REQUIRED WORK
Word for word, transcribe the data below from the line with "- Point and" to the line with "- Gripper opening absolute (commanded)", keeping both of those lines.

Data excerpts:
==============================

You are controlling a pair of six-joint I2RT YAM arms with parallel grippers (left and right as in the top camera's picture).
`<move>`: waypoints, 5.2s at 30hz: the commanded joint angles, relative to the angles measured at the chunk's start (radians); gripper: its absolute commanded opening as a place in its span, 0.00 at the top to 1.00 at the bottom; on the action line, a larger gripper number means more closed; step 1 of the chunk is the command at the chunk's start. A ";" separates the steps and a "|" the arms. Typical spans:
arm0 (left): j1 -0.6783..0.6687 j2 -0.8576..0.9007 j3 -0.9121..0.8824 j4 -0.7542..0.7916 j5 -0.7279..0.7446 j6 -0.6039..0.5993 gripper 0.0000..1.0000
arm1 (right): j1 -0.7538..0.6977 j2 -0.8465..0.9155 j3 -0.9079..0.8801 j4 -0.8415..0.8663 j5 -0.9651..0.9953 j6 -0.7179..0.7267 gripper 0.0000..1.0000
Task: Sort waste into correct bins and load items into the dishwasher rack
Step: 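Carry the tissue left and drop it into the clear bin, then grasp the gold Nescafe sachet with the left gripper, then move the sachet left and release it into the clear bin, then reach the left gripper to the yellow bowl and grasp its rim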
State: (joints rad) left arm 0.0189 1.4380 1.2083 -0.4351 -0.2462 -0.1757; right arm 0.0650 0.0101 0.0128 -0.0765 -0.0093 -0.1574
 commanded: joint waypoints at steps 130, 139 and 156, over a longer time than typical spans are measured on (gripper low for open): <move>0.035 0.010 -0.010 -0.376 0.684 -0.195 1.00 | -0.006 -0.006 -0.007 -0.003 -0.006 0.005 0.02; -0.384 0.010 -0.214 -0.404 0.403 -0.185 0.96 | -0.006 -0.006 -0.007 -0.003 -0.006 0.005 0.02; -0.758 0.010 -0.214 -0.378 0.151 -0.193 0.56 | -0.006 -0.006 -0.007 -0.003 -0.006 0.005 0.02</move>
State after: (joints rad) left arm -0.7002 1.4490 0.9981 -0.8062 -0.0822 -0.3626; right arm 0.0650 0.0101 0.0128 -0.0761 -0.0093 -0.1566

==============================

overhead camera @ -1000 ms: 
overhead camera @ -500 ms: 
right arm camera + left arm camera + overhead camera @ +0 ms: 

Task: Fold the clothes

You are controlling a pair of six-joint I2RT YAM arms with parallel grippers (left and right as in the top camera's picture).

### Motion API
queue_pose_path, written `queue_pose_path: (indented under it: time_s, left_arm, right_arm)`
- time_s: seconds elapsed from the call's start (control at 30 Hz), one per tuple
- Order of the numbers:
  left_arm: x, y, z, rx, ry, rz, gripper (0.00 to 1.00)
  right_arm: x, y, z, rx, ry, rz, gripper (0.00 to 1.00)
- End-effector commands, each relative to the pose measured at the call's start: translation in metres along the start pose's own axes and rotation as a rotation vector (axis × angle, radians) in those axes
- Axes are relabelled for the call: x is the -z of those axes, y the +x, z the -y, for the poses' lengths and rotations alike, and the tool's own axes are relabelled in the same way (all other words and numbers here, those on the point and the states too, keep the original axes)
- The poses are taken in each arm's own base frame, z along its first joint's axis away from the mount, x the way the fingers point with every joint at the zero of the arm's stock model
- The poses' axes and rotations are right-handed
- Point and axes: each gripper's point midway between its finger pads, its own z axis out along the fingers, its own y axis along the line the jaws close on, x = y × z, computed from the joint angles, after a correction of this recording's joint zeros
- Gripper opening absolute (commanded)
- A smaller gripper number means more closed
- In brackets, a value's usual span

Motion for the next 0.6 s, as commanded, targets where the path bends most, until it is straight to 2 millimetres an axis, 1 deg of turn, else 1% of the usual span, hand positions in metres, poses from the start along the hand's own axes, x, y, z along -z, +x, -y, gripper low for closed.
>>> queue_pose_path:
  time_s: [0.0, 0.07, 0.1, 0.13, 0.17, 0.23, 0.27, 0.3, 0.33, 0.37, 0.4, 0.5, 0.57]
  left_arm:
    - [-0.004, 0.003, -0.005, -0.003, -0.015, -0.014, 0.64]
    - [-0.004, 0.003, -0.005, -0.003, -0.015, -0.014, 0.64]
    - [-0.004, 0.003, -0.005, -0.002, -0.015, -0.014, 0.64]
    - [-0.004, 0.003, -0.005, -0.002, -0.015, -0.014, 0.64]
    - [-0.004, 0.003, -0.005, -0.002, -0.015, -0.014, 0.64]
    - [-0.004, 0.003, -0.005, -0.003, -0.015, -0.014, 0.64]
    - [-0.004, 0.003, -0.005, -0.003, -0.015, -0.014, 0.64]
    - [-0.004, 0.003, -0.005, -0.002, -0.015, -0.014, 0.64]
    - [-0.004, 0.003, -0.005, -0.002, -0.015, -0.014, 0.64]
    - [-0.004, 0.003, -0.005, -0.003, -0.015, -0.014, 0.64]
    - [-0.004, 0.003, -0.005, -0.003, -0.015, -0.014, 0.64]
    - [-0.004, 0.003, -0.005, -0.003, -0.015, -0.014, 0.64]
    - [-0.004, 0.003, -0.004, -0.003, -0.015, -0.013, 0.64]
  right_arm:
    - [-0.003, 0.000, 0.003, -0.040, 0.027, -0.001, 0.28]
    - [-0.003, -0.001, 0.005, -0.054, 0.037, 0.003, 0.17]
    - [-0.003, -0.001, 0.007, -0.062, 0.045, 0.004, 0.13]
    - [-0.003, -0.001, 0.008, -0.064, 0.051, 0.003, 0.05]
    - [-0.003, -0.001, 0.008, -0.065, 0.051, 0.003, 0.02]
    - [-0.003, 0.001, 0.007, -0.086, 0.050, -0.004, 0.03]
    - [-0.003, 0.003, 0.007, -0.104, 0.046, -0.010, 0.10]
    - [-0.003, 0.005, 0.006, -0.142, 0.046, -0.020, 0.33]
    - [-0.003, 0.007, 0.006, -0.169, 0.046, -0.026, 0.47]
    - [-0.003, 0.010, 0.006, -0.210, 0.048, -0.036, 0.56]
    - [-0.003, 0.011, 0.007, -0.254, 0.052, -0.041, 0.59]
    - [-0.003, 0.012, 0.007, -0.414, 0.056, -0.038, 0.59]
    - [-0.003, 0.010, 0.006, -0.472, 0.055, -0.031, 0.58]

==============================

ANSWER TO THIS EXERCISE
- Point and axes: each gripper's point midway between its finger pads, its own z axis out along the fingers, its own y axis along the line the jaws close on, x = y × z, computed from the joint angles, after a correction of this recording's joint zeros
- Gripper opening absolute (commanded)

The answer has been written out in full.